* _GOAL OF THE EXERCISE_
Scan the material and copy every line in which "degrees" appears.

* _AVAILABLE DATA_
________________
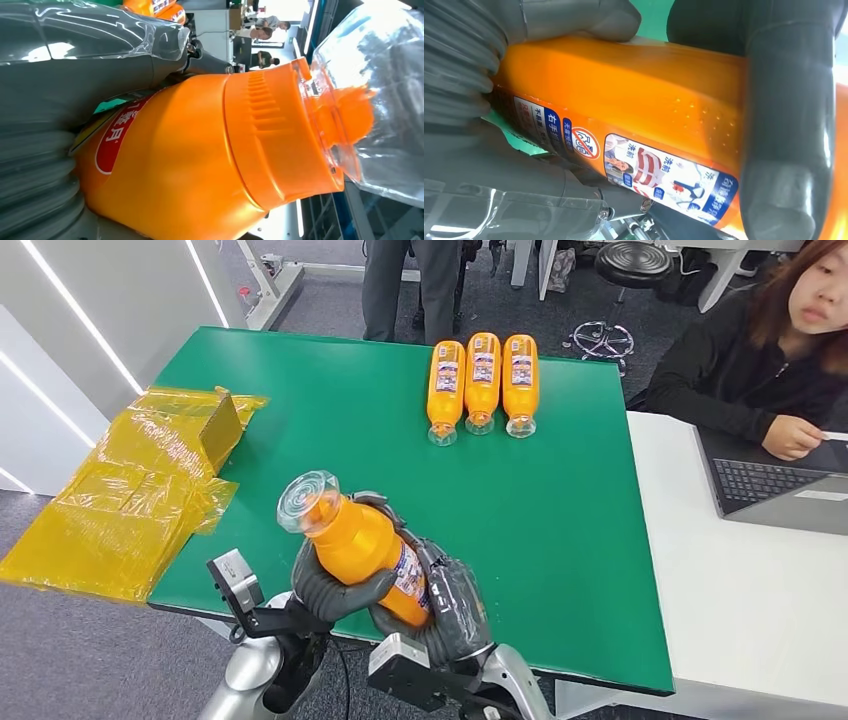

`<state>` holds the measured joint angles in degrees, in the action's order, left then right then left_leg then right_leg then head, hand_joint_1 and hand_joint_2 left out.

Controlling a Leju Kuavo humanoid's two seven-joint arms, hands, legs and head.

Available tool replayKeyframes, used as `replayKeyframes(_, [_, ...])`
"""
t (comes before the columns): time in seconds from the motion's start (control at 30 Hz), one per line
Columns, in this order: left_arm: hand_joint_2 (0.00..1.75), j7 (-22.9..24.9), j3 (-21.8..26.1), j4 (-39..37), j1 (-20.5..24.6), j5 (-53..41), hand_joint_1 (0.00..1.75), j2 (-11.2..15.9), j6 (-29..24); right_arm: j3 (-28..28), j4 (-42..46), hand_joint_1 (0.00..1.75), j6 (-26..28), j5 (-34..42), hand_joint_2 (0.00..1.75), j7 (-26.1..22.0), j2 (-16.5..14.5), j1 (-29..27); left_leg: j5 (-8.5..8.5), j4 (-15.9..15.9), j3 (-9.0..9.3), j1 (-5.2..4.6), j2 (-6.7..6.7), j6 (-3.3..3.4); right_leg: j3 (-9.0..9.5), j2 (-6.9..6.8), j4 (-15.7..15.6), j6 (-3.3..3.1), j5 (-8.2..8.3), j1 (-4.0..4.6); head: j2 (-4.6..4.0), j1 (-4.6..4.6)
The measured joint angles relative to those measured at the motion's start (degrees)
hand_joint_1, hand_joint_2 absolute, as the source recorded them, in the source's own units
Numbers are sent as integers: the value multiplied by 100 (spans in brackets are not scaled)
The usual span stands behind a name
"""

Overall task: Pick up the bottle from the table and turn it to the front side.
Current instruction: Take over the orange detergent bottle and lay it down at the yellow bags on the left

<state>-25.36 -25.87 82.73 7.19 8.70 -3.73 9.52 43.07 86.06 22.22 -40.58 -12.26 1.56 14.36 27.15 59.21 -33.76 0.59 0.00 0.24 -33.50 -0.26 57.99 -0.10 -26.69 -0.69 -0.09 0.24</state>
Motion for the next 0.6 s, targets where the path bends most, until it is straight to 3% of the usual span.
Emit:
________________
* _THE ANSWER_
`<state>` holds the measured joint angles in degrees, in the action's order, left then right then left_leg then right_leg then head, hand_joint_1 and hand_joint_2 left out.
The measured joint angles relative to those measured at the motion's start (degrees)

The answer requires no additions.